Well, this really depends on what kind of lender they are. Therefore, his interest rate will be relatively low. He has previously lent money to a different friend, also a real estate investor, and wants to fund your venture. However, he is likely to charge higher interest rates than your uncle would. As you can see, private money loans are extremely flexible. However, it could be argued that private loans can put both the lender and borrower in a sticky situation.
For example, say the two parties are new to real estate investment.

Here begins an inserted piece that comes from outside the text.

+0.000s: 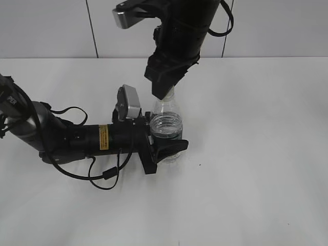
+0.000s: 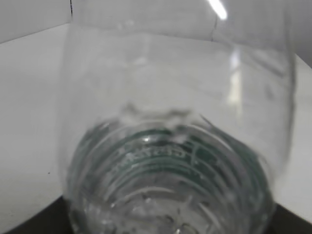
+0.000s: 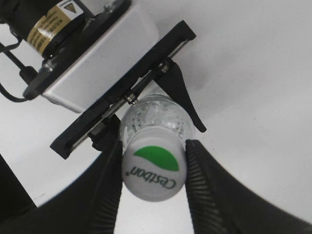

They may not know much, but they are close to each other so want to help one another out. Experienced investors know the benefits of complimenting their private money sources with a hard money lender. So, what is the benefit of going with a hard money lender? Arguably a slight con with a hard money lender relates to one of the characteristics that connects private and hard money loans — regulation.
Hard money lenders have more hoops to jump through than private lenders but significantly less than traditional financing. However, depending on how you look at it, this is also a strength. The difference between hard money and private money is not always clear. This means they rarely exceed 24 months and, in many cases, are required to be repaid in eight to 12 months.
Hard money lenders typically charge fees to the borrower for providing the loan. Interest rates on a hard money loan can vary greatly depending on the lender and the deal. I've found most lenders will provide loans with a fixed interest rate; however, in some cases, you might be able to negotiate a floating rate. Hard money loans are supplied by private individuals and companies, so the loan requirements can vary greatly between lenders.
However, since the borrower often deals closely with, or directly with, the lender, there's often much more room to negotiate terms. Hard money loans can be an excellent way to secure a real estate investment. Compared to a conventional loan, the interest rates are higher, but the higher rate is offset by the fact that the borrower can access the funds much faster and the loan is based primarily on the asset being purchased rather than the borrower's personal approval or credit.
When looking for a hard money lender, ensure you find a reputable company with a long and trustworthy track record in the industry. The information provided here is not investment, tax or financial advice.
You should consult with a licensed professional for advice concerning your specific situation. Forbes Business Council is the foremost growth and networking organization for business owners and leaders. Do I qualify? This is a BETA experience. Your Money. Personal Finance. Your Practice. Popular Courses. Alternative Investments Real Estate Investing.
What Is a Hard Money Loan? Key Takeaways Hard money loans are primarily used for real estate transactions and are money from an individual or company and not a bank. A hard money loan, usually taken out for a short time, is a way to raise money quickly but at a higher cost and lower LTV ratio. Because hard money loans rely on collateral rather than the financial position of the applicant, the funding time frame is shorter.
Terms of hard money loans can often be negotiated between the lender and the borrower. These loans typically use property as collateral. Default by the borrower can still result in a profitable transaction for the lender through collecting the collateral. What Is a Term Loan?
A term loan is a loan from a bank for a specific amount that has a specified repayment schedule and a fixed or floating interest rate. What Is a Recourse Loan? A recourse loan allows a lender to go after the borrower's other assets and income if he or she fails to repay the debt on time. Mortgage Pool A mortgage pool is a group of mortgages held in trust as collateral for the issuance of a mortgage-backed security.
Cash-Out Refinance This mortgage-refinancing option—the new mortgage is for a larger amount than the existing loan—lets you convert home equity into cash. Use it with care. Debt Debt is an amount of money borrowed by one party from another, often for making large purchases that they could not afford under normal circumstances.